Jun 10 2011 Published by under Uncategorized

 Paradigm shift in less than a generation?

Paradigm shift in less than a generation?

Quora: http://www.quora.com/Is-it-possible-for-a-scientific-field-to-undergo-a-paradigm-shift-in-less-than-a-generation/answer/Kent-Palmer

This is actually a perfect question with respect to my research perspective, so let me give you an overview of my theory concerning this topic.
The actual question needs to be of wider scope. The question is in fact about discontinuous changes in our Western worldview. What is the rate of these discontinuous changes. Now I suggest that they follow a power law, that is to say that just like in Self-Organizing Catastrophes or Highly Optimized Tolerance types of change models there are various scopes of these changes, not just paradigm shifts, and also there are various temporal intervals between the changes. In general we are looking at Black Swan events, where as G.H. Mead says there are emergent events. The point of Nicholas Taleb is that these black swan events are more frequent than we expect. But I think we can agree that they are essentially chaotic. However, just like their temporality is a power law distribution, so is their scale. I identify the following scales: Givens, Facts, Theories, Paradigms, Epistemes, Ontos, Existences, Absolutes. Kuhn talks about Paradigm Changes, Foucault about Episteme Changes in The Order of Things, Heidegger about changes in the nature of Being in different eras, but we can also see that standings themselves like Being can change into other standings like existence, for instance with the advent of Buddhism in India there was a transition to a non-dual view within a culture steeped in Being (Sat). There are in fact changes also in the nature of the absolute during different periods of history. The biggest change we have undergone in our tradition is the transition from the Mythopoietic to the Metaphysical (cf. Hatab). We are still in the Metaphysical, or perhaps we have already transitioned to the next era, no body knows if metaphysics has ended or not. Different philosophers keep trying to kill it off and usher in a new era. Other changes are like the change from the Feudal to the Modern that occurred around 1850 finally everywhere, but started in the Renaissance.
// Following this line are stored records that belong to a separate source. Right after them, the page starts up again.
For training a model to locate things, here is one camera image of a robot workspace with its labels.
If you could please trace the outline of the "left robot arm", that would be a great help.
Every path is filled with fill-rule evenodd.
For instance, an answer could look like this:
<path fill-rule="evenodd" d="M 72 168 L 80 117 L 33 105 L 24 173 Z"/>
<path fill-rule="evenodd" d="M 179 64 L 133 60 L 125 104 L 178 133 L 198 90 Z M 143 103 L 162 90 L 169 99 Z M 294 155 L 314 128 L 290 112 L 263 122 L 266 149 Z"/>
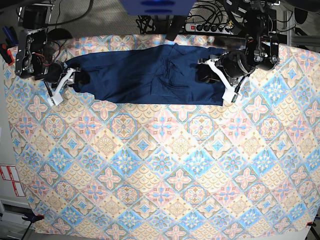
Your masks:
<path fill-rule="evenodd" d="M 241 89 L 256 69 L 271 71 L 280 61 L 276 21 L 272 18 L 276 11 L 271 9 L 276 2 L 248 1 L 242 23 L 235 19 L 227 1 L 222 3 L 229 19 L 245 34 L 245 48 L 200 59 L 197 78 L 207 84 L 221 82 L 225 87 L 222 99 L 231 104 L 241 100 Z"/>

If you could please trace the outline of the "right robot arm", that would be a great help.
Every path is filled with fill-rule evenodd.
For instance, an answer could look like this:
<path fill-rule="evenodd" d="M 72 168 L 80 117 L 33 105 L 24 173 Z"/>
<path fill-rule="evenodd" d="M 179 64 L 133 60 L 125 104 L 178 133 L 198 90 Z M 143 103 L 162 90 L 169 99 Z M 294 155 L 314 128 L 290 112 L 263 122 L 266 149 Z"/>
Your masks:
<path fill-rule="evenodd" d="M 15 74 L 22 78 L 33 78 L 44 82 L 50 106 L 58 106 L 64 100 L 62 90 L 75 83 L 76 72 L 81 69 L 68 67 L 58 60 L 62 45 L 49 36 L 54 2 L 33 3 L 16 10 L 18 24 L 22 27 L 18 35 L 18 49 L 15 57 Z"/>

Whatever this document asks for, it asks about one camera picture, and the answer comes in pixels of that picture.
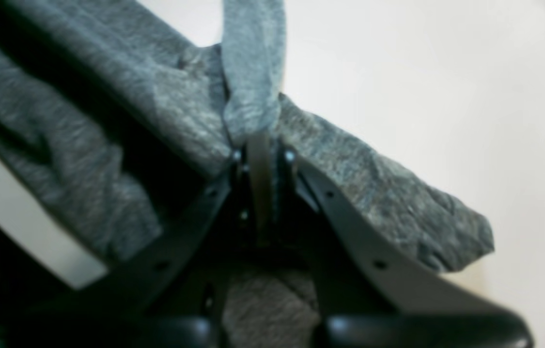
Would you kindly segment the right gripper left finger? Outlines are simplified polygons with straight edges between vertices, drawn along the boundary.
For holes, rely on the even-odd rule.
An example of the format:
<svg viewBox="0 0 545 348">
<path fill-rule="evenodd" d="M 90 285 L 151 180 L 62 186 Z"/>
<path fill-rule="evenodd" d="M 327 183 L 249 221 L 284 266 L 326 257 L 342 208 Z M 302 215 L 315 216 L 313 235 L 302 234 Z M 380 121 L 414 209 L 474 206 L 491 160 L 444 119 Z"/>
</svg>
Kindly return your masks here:
<svg viewBox="0 0 545 348">
<path fill-rule="evenodd" d="M 9 348 L 217 348 L 228 280 L 270 246 L 273 141 L 250 136 L 158 238 L 104 278 L 18 317 Z"/>
</svg>

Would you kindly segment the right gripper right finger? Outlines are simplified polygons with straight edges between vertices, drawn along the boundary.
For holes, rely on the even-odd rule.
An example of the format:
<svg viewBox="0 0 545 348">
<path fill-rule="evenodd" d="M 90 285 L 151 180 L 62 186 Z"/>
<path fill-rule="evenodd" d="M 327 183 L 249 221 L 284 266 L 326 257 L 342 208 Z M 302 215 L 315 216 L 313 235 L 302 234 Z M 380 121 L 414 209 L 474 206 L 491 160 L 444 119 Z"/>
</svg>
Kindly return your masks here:
<svg viewBox="0 0 545 348">
<path fill-rule="evenodd" d="M 288 227 L 320 322 L 312 348 L 532 348 L 524 320 L 442 279 L 388 242 L 294 148 L 275 157 Z"/>
</svg>

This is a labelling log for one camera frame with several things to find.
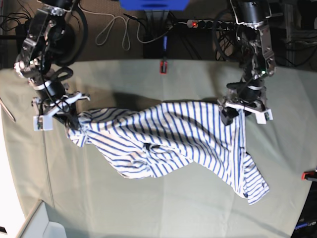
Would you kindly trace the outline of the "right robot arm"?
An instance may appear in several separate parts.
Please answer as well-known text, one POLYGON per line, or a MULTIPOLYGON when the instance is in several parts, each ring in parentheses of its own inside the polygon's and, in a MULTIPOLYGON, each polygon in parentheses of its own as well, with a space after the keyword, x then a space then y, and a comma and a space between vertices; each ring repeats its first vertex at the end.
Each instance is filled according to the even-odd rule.
POLYGON ((88 23, 77 0, 43 0, 16 58, 14 69, 36 91, 34 130, 52 130, 56 119, 68 129, 78 130, 78 100, 90 97, 69 93, 65 80, 73 76, 74 64, 88 39, 88 23))

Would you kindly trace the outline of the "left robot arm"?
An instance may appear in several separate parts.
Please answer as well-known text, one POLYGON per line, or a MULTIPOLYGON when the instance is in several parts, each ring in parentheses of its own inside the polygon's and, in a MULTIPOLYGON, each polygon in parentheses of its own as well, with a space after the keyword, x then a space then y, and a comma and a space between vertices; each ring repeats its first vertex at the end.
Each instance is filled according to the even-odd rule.
POLYGON ((275 55, 272 49, 269 18, 271 9, 266 0, 230 0, 228 7, 217 14, 212 25, 212 38, 216 51, 225 61, 237 62, 243 70, 240 81, 228 83, 227 93, 218 100, 220 118, 230 125, 238 117, 239 110, 254 114, 258 124, 272 120, 272 112, 266 105, 264 80, 275 74, 275 55), (225 15, 235 20, 229 43, 234 46, 227 55, 220 45, 217 25, 225 15))

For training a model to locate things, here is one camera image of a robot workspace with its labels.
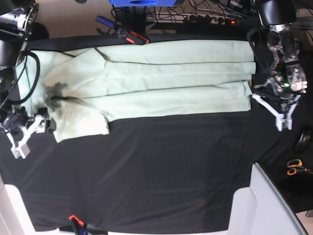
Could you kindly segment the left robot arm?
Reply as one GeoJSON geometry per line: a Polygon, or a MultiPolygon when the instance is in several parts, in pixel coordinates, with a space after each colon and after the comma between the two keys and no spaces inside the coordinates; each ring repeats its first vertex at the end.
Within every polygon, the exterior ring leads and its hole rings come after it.
{"type": "Polygon", "coordinates": [[[268,30],[266,44],[273,62],[261,67],[267,75],[266,82],[254,85],[250,97],[275,116],[278,131],[291,130],[292,114],[308,87],[299,61],[299,46],[290,27],[297,20],[295,8],[290,0],[253,0],[251,8],[260,24],[248,32],[248,42],[255,50],[252,36],[268,30]]]}

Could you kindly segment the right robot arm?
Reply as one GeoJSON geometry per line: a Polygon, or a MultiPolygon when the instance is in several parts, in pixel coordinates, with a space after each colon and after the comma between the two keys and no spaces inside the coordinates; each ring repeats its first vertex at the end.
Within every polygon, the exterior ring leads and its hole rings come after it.
{"type": "Polygon", "coordinates": [[[38,56],[27,50],[39,5],[34,0],[2,0],[0,2],[0,129],[12,144],[11,152],[18,158],[30,153],[28,140],[34,133],[52,132],[56,128],[47,108],[39,108],[29,116],[22,103],[35,91],[40,77],[38,56]],[[16,66],[27,63],[29,57],[36,62],[36,74],[29,93],[20,100],[10,100],[21,75],[16,66]]]}
We might say that this change of absolute happened with Spinoza who was the first to consider God to be identical with substance and with reason so that nature became the outward manifestation of God.
So for me the real question, stemming from your first pass at the problematic, is why is our tradition shot through with these discontinuities, such that we really do not control them even though they occur in the culture we ourselves create. This essential lack of control of our own fate, within the products that we ourselves create is perhaps on of the deepest questions we can ask. It takes us straight into the question of the nature of our worldview. And as I have said earlier many times what is unique about our worldview is that we have the concept of Being in Indo-European languages. And that is unique to our Indo-European languages. If we accept the Worfian hypothesis then having that special category must change the way we see the world, somehow. But how? One thing we might point to is what I call the duality between Nihilism and Emergence. In other words the major thing that is produced by our worldview is nihilism, and that produces a pervasive background of minimal change on which emergent events can be seen. Without this meta-nihilism between emergence and nihilism we would not be able to see the emergent event when it arises.
But if discontinuous breaks (nb Rene Thom catastrophes, N. Taleb Black Swan events) occur at all scopes, i.e. at the level of givens, facts, theories, paradigms, epistemes, ontos, existences, absolutes via power law distributions both in terms of time and scope (space) and that is built in to the worldview at a fundamental level, then we must explain that in terms of the structure of the worldview, especially since the kinds of Being, i.e. Pure, Process, Hyper, Wild, and Ultra Being, are conserved. In other words, the mechanism of emergence in the worldview is itself very long lasting while within the tradition itself there are fundamental discontinuous changes at all levels fracturing the tradition, and thus we see that the difference between the long lasting nature of Being structured as kinds and the discontinuous emergent events are themselves a nihilistic duality. And so we come back to the question of how it is that our worldview is structured this way such that it produces discontinuities within the continuity of the historical tradition yet preserves the kinds of Being throughout the tradition in spite of these fundamental discontinuities at all levels of the tradition.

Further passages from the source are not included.